Task input section start

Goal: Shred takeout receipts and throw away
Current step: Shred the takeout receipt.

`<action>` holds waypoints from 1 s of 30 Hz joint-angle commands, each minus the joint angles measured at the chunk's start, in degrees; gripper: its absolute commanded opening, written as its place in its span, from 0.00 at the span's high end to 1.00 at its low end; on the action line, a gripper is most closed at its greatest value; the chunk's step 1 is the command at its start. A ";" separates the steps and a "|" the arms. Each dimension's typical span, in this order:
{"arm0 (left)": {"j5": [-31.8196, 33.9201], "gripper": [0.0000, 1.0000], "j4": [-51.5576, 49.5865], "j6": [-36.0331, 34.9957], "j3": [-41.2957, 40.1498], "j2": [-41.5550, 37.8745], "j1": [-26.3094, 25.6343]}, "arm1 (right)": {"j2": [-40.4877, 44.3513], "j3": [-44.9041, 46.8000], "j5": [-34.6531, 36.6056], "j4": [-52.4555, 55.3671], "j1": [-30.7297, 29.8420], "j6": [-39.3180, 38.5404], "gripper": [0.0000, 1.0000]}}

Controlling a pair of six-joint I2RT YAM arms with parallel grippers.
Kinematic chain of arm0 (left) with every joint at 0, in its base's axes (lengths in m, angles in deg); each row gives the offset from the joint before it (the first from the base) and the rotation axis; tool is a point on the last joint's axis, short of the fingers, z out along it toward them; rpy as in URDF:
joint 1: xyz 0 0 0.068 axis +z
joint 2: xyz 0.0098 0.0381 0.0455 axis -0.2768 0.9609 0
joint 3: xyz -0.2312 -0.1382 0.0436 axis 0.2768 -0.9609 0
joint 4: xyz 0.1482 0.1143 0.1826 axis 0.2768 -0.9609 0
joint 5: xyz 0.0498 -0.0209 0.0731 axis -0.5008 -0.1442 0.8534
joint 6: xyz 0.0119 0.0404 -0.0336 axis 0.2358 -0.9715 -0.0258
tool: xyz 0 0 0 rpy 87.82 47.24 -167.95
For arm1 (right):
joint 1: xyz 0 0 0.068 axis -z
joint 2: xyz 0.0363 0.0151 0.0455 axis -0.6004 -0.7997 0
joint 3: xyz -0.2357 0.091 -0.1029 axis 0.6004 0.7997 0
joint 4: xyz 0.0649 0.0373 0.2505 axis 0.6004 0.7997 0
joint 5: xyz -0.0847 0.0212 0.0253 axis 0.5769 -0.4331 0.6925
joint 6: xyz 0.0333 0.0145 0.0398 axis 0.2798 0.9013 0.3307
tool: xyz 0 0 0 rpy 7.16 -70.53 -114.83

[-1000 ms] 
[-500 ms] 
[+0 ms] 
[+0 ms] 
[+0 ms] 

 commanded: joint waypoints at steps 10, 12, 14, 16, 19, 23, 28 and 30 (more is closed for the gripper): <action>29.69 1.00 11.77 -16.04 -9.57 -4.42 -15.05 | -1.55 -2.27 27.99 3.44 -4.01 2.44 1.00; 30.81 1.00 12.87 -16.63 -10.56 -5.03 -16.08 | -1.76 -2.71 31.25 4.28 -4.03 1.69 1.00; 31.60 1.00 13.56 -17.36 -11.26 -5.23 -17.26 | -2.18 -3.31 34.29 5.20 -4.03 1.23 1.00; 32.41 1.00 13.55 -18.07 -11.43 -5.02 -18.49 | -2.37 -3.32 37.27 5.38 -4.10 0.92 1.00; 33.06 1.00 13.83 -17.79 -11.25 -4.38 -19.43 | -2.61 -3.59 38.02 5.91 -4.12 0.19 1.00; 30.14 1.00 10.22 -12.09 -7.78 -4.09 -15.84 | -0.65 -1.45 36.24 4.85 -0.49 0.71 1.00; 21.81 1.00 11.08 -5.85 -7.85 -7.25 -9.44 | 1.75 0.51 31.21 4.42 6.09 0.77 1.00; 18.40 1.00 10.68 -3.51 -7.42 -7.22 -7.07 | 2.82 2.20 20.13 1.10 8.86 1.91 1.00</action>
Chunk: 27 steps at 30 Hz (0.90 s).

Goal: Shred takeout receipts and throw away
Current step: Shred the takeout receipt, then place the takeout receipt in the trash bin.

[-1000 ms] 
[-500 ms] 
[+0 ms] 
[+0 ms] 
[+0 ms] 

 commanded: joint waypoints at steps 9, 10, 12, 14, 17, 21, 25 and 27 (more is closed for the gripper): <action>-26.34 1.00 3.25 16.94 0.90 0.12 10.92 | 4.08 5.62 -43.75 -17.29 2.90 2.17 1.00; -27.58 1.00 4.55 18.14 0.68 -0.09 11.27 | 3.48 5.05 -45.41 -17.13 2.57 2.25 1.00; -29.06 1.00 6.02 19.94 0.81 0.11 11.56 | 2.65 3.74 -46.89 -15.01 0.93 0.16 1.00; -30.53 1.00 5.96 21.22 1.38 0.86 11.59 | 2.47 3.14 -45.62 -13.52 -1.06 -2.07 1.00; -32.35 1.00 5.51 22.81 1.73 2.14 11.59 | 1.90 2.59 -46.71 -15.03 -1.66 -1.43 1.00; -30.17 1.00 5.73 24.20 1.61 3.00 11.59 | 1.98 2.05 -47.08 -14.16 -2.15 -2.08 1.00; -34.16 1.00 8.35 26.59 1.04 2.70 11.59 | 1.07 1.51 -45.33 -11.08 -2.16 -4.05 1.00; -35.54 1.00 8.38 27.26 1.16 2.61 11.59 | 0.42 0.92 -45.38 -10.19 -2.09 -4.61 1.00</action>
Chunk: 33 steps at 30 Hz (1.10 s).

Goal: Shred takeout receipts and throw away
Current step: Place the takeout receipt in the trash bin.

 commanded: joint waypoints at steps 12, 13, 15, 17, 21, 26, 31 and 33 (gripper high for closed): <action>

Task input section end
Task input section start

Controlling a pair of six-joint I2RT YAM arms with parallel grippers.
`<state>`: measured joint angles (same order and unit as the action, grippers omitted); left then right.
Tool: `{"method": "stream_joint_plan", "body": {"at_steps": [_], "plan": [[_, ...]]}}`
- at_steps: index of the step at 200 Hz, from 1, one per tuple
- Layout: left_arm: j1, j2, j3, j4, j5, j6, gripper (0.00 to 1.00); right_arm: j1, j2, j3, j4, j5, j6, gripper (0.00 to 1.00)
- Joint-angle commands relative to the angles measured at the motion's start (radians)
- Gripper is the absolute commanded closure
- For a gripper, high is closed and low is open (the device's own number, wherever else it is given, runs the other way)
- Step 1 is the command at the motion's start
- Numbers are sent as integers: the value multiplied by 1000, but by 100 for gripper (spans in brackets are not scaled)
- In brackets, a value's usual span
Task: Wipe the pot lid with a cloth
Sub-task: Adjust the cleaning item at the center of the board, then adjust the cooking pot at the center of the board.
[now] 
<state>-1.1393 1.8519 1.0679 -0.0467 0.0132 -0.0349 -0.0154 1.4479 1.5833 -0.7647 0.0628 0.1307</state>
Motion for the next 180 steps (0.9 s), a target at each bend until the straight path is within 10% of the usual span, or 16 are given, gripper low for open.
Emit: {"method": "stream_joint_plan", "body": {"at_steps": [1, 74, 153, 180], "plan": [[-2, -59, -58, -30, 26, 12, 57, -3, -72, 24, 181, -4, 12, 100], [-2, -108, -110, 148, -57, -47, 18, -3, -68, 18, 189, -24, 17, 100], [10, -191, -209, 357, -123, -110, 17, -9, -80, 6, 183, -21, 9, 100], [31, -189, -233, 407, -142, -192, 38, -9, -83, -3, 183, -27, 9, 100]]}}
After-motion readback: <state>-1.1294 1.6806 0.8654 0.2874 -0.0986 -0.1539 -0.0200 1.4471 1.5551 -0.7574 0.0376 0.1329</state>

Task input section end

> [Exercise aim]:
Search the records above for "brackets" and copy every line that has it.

> [Result for this exercise]:
- Numbers are sent as integers: the value multiplied by 1000, but by 100 for gripper (spans in brackets are not scaled)
- In brackets, a value's usual span

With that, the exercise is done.